Let’s set out on an enthralling trip through the most extensive mountainous area on the old continent…
A visit to Belianska cave - the most beautifully decorated cave in the Tatras. This cave was equipped with electric lighting in 1896 as one of the few in the world.
Huge stalagmite
We admire flowstone waterfalls, pagoda-like stalagmites and small lakes during our more than 1 km long underground tour featuring eight domes: Dome of explorers, High dome, Palm hall, Chamber of bandit, Dome of large limestone waterfalls, Gallery, Music hall, White dome.
ZAKOPANE – MUROWANIEC - ZAWRAT - KOZIA PRZELECZ - SIKLAWA - MORSKIE OKO - PALENICA BIALCZANSKA (distance covered on foot: 33 km)
A captivating exhibition showing historic snapshots of the High Tatras. An extremely arduous overnight ascent from Zakopane to Zawrat pass. Morning panorama of the north faces of the Slovak part of the High Tatras.
Stitched panorama of the High Tatras
The Eagle Path - perhaps the most difficult hiking trail in the Carpathians. Waymarked with red stripes, this trail is one-way between Zawrat Pass and Kozi Wierch. Numerous exposed sections assisted by chains. Reaching Kozia Przełęcz which ranks first of all the cols in fatal accidents. The decision to descend via the yellow striped trail to the Valley of the Five Polish Tarns. A welcome rest enriched with the observation of chamois. Down the blue striped trail along the Great Polish Tarn - the deepest (80m) and the longest (1km) lake in the High Tatras.
Stitched panorama of Big Polish Tarn
A short look at nearby Siklawa - the most abundant and the highest (70m) waterfall in the Polish Tatras.
Siklawa
A lenghty descent towards Morskie Oko - the largest (35 ha) tarn of the Tatras as well as the entire Carpathian arc.

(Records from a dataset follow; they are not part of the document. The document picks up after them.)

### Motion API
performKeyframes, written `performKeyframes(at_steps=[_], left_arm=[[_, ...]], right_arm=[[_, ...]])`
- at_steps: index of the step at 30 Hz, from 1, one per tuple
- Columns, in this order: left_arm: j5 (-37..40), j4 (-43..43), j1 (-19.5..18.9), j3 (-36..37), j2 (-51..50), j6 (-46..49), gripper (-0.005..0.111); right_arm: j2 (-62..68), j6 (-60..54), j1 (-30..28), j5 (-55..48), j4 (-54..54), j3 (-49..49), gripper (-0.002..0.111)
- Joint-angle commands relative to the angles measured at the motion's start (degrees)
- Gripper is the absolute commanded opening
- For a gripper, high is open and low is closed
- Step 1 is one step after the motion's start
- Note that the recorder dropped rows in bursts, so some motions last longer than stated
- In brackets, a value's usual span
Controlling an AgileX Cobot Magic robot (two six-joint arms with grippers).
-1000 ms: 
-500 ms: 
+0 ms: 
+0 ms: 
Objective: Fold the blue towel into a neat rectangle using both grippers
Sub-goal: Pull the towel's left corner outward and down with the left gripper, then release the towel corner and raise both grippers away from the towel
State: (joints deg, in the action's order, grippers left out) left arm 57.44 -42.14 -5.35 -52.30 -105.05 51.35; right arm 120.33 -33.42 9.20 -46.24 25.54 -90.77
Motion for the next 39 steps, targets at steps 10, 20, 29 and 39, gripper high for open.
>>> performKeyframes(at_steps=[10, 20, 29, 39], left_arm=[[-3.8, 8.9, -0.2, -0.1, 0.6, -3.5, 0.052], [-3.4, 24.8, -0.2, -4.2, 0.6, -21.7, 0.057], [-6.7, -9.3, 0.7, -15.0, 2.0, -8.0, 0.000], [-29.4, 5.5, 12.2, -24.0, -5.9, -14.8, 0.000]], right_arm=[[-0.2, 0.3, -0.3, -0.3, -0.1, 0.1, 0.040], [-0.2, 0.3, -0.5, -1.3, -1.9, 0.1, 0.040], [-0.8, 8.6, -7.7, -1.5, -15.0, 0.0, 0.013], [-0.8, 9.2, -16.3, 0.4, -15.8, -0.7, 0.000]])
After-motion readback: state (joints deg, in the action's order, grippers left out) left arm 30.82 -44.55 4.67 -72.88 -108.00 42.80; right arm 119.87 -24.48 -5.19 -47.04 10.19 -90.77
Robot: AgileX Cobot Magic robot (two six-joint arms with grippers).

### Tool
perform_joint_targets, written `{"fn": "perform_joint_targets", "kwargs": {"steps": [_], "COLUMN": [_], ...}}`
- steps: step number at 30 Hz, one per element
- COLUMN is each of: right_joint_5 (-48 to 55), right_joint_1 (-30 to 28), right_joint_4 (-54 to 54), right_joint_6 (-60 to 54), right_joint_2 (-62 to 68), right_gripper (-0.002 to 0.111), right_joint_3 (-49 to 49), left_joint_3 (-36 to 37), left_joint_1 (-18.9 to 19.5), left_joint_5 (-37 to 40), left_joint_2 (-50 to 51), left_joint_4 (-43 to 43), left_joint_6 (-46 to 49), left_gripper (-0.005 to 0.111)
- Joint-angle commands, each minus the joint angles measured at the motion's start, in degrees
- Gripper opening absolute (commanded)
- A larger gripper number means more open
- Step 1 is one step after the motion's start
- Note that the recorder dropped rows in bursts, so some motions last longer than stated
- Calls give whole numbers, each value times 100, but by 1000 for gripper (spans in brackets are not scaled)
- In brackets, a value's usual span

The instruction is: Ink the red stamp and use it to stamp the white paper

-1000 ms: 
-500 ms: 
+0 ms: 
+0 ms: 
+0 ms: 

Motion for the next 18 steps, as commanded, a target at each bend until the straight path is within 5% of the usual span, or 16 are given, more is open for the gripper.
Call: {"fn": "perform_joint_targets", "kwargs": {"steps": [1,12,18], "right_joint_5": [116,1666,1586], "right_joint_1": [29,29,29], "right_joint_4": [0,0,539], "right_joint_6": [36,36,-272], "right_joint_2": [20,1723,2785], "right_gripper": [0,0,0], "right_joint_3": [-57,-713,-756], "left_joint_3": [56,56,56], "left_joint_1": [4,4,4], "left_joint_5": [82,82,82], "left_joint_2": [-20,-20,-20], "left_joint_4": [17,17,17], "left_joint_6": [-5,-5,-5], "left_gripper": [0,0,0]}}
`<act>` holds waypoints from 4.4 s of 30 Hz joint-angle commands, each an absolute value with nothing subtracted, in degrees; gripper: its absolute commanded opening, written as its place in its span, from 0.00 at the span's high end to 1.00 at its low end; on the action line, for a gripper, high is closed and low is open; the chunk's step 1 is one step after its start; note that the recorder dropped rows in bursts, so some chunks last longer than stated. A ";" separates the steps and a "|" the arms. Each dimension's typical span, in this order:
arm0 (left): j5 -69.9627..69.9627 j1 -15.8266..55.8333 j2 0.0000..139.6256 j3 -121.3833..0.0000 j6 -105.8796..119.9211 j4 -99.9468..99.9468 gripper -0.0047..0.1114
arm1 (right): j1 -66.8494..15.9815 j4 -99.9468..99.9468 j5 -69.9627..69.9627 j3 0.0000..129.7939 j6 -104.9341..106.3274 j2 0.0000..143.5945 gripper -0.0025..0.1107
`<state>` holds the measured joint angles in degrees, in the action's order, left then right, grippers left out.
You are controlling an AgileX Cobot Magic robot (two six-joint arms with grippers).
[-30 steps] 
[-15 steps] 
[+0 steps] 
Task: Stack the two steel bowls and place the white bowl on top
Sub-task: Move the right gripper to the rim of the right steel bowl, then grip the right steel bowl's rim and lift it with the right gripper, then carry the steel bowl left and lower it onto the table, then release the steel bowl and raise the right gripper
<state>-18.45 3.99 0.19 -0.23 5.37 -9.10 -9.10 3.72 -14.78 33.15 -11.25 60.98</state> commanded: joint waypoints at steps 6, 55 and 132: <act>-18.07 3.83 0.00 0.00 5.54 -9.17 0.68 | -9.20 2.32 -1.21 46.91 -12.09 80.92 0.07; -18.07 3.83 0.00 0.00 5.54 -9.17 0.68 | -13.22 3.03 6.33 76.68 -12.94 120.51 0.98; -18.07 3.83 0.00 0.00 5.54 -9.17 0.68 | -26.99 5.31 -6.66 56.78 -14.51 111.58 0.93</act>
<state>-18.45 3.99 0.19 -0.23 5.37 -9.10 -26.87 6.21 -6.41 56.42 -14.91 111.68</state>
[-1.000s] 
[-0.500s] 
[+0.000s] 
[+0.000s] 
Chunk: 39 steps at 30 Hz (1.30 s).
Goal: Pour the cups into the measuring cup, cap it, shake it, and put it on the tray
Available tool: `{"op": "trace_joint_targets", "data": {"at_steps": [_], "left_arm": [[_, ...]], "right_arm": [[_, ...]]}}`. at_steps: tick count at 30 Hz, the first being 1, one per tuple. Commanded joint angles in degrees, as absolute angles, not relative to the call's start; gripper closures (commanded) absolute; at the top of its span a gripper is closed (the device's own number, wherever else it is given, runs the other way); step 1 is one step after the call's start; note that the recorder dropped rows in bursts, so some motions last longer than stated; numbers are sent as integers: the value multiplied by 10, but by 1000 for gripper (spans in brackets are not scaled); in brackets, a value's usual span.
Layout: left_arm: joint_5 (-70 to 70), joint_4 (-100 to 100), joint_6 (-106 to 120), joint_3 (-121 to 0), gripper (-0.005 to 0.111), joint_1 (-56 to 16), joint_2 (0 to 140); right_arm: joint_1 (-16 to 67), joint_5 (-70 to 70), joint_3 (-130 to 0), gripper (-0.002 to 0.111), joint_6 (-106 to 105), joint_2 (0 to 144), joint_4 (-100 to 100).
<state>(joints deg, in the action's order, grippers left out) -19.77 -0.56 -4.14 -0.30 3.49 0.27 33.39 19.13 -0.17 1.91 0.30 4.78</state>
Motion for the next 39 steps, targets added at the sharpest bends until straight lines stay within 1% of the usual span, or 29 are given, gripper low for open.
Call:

A 3 km long circuit with a look at Czernostawianska Siklawa.
Morskie Oko
The system of three cascades (120m) named Wodogrzmoty Mickiewicza surrounded by arola pristine woodland.
Mickiewicz cascades
The endless valley of the Bialka river. Finally, I reach Palenica Bialczanska after almost 20 hours of hiking in the Polish Tatras.
A visit to the Lubovniansky Castle with a large complex of interesting expositions. The system of internal walls allocates four
courtyards, three palaces, two bastions and gates as well as one tower. We have a look at the following components: Baroque bastion, Renaissance tower with Boner's gate, Baroque palace, The western renaissance bastion, Baroque chapel, Renaissance palace and Gothic tower.
Lubovniansky Castle
Built in 1245 on anandesite hill, Šariš Castle belongs in the largest medieval fortresses of Slovakia (4,5 ha).
SYNEWYR – OZERTSE (camping) - V.GROPA – NEHROVETS – HORB (return) (distance covered on foot: 30 km, elevation gain:1 000 m)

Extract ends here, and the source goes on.